The data must be copied over exactly and in full.

Data items:
####################
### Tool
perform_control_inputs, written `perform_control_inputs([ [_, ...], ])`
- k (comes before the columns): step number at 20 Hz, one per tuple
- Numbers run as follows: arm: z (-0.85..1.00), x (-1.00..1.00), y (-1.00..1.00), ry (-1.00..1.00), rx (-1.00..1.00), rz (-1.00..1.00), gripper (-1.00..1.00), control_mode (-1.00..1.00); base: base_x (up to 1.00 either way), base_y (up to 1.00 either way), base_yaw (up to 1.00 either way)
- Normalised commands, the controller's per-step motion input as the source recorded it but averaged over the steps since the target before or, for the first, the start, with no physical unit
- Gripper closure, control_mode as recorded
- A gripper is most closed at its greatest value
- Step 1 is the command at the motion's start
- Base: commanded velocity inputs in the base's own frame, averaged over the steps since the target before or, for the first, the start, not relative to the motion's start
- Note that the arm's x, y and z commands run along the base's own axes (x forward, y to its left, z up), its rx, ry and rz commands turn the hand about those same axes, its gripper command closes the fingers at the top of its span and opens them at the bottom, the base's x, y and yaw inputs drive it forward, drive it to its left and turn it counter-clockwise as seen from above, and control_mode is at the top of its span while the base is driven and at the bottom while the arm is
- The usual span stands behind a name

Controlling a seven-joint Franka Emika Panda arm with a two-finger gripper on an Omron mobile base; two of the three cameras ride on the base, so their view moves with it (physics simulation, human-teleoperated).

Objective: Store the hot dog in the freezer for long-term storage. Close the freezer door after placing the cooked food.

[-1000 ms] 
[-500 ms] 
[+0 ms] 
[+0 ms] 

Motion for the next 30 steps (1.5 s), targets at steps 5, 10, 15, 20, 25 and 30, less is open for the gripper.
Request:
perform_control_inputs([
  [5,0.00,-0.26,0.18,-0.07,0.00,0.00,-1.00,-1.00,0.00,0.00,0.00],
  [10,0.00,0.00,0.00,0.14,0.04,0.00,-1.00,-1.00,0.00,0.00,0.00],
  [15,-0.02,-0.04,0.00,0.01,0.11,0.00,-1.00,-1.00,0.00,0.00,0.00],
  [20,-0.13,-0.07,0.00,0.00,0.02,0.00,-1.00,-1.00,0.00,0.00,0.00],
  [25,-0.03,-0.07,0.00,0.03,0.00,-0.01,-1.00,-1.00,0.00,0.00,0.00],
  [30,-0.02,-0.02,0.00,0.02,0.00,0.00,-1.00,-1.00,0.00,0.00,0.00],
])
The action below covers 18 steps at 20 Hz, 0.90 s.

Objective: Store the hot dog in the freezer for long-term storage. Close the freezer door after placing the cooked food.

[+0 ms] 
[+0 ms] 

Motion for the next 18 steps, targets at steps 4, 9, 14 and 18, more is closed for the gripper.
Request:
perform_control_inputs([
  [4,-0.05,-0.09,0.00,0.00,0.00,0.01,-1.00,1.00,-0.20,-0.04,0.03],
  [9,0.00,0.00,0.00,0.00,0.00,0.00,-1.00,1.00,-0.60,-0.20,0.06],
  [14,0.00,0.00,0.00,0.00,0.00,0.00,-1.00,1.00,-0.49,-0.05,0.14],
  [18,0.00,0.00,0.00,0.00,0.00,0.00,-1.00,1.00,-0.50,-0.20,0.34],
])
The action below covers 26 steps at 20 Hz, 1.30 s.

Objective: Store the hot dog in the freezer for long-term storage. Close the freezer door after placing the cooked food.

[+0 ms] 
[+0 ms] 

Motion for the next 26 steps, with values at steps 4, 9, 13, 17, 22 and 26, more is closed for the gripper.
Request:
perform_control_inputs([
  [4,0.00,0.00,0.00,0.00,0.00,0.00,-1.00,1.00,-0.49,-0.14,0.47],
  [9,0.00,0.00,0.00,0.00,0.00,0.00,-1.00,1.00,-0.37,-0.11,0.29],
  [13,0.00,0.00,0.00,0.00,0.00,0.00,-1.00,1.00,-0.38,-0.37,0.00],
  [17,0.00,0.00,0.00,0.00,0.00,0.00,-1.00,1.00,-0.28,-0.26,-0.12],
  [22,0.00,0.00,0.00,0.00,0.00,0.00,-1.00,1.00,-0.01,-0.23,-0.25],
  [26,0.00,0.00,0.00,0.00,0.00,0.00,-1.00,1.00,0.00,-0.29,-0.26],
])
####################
# RESULT OF THIS EXERCISE
### Tool
perform_control_inputs, written `perform_control_inputs([ [_, ...], ])`
- k (comes before the columns): step number at 20 Hz, one per tuple
- Numbers run as follows: arm: z (-0.85..1.00), x (-1.00..1.00), y (-1.00..1.00), ry (-1.00..1.00), rx (-1.00..1.00), rz (-1.00..1.00), gripper (-1.00..1.00), control_mode (-1.00..1.00); base: base_x (up to 1.00 either way), base_y (up to 1.00 either way), base_yaw (up to 1.00 either way)
- Normalised commands, the controller's per-step motion input as the source recorded it but averaged over the steps since the target before or, for the first, the start, with no physical unit
- Gripper closure, control_mode as recorded
- A gripper is most closed at its greatest value
- Step 1 is the command at the motion's start
- Base: commanded velocity inputs in the base's own frame, averaged over the steps since the target before or, for the first, the start, not relative to the motion's start
- Note that the arm's x, y and z commands run along the base's own axes (x forward, y to its left, z up), its rx, ry and rz commands turn the hand about those same axes, its gripper command closes the fingers at the top of its span and opens them at the bottom, the base's x, y and yaw inputs drive it forward, drive it to its left and turn it counter-clockwise as seen from above, and control_mode is at the top of its span while the base is driven and at the bottom while the arm is
- The usual span stands behind a name

Controlling a seven-joint Franka Emika Panda arm with a two-finger gripper on an Omron mobile base; two of the three cameras ride on the base, so their view moves with it (physics simulation, human-teleoperated).

Objective: Store the hot dog in the freezer for long-term storage. Close the freezer door after placing the cooked food.

[-1000 ms] 
[-500 ms] 
[+0 ms] 
[+0 ms] 

Motion for the next 30 steps (1.5 s), targets at steps 5, 10, 15, 20, 25 and 30, less is open for the gripper.
Request:
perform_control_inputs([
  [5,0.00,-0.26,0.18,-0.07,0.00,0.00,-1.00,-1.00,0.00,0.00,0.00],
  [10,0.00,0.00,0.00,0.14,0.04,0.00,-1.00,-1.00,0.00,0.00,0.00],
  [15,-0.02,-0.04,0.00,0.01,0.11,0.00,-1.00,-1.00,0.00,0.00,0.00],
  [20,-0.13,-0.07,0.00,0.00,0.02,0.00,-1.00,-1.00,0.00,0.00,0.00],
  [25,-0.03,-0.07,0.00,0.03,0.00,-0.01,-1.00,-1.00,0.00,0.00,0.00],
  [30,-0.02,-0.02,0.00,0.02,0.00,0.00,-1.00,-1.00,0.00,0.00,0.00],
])
The action below covers 18 steps at 20 Hz, 0.90 s.

Objective: Store the hot dog in the freezer for long-term storage. Close the freezer door after placing the cooked food.

[+0 ms] 
[+0 ms] 

Motion for the next 18 steps, targets at steps 4, 9, 14 and 18, more is closed for the gripper.
Request:
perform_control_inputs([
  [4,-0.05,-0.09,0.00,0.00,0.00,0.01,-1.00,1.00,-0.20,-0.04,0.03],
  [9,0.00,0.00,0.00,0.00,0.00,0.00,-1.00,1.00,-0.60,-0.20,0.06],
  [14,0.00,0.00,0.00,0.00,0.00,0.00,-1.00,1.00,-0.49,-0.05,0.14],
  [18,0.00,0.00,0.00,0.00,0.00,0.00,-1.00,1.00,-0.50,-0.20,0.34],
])
The action below covers 26 steps at 20 Hz, 1.30 s.

Objective: Store the hot dog in the freezer for long-term storage. Close the freezer door after placing the cooked food.

[+0 ms] 
[+0 ms] 

Motion for the next 26 steps, with values at steps 4, 9, 13, 17, 22 and 26, more is closed for the gripper.
Request:
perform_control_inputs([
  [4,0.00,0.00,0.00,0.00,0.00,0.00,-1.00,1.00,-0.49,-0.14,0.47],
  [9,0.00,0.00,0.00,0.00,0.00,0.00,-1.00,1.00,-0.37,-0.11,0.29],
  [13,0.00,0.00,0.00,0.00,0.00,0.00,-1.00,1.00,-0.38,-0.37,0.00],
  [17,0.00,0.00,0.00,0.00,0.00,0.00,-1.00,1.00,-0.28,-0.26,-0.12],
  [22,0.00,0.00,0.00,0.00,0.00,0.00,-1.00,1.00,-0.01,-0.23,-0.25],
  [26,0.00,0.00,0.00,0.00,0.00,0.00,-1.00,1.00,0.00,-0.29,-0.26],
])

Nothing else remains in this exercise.